Behind the Torcello cathedral is the small Oratory of San Marco Evangelista, built on the site where St. Mark rested on his way to Venice (or more accurately, where the guys who stole his body rested?). Legend has it that the merchants who rescued/stole the saint from his grave in Egypt were both Torcello citizens; perhaps they stopped by their home on their way to deliver the prized body to the Doge.
In December 2008, the oratory was behind a construction fence so I couldn’t get close enough to really check it out. It’s a cute little place though, and there are some intriguing ruins around it that I couldn’t get close to either.
John Ruskin said that the view from the 12th century campanile (bell tower) is “one of the most notable scenes in this wide world of ours.” You can see the wide expanse of the lagoon and the bell towers of the Venice skyline in the distance.

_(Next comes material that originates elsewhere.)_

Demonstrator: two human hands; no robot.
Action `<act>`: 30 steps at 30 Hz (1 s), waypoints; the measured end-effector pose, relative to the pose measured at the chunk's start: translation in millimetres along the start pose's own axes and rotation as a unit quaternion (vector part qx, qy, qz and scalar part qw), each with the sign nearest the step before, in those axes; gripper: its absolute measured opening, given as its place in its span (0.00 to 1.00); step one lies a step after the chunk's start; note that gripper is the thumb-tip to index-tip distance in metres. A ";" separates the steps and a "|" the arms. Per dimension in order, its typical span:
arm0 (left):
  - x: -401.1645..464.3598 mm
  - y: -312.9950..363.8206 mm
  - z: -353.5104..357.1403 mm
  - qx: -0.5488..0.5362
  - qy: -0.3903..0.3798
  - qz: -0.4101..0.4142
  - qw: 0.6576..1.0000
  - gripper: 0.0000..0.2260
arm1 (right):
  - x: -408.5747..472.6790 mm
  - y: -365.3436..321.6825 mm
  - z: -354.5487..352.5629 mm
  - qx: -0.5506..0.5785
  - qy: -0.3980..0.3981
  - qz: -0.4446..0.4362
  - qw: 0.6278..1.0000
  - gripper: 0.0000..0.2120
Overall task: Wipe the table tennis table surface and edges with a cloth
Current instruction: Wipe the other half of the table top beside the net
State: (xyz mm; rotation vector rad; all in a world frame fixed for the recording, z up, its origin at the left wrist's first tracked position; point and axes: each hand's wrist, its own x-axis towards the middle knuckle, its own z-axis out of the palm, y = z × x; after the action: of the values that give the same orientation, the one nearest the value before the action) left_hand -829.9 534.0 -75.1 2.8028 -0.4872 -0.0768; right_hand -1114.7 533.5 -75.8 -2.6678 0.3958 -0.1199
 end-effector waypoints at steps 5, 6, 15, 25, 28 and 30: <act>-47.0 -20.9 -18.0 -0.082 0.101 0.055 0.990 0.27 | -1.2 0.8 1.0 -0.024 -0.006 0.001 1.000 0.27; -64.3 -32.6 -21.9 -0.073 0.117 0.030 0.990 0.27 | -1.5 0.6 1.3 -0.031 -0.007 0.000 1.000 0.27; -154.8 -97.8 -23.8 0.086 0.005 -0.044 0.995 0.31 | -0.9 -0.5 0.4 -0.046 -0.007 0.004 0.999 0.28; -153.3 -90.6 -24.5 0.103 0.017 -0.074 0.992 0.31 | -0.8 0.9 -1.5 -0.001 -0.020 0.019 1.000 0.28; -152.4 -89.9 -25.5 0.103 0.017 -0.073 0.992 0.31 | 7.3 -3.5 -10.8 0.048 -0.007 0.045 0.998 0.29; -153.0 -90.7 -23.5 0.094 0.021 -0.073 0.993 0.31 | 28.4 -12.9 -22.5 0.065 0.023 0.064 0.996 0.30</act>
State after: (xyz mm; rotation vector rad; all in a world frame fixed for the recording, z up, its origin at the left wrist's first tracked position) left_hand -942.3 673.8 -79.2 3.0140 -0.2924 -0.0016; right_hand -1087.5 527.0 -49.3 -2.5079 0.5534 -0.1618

In December 2008, the Torcello campanile was closed for restoration so I wasn’t able to see the "notable scene." I was able to climb it in October 2003 and would love to go up there again now that I know more about what I’m seeing. It’s on my list for my next trip, for sure, whenever that is. It feels so weird to not be going to Venice this December!
It’s a tower that you actually climb (no elevator) but it’s not that hard since you climb on circling ramps rather than stairs. And the views are pretty awesome (I wish I had some digital photos!). It was the first time I really understood what the ancient Venetians had to work with, in terms of the landscape of the lagoon, because you can see undeveloped mudflats surrounded by little rivers of water that later became the famous canals.
A view of the tower without scaffolding~
I think I've got two more Torcello posts to do and then I'll go back to the shrines and churches of Venice itself. Thanks so much for all the comments!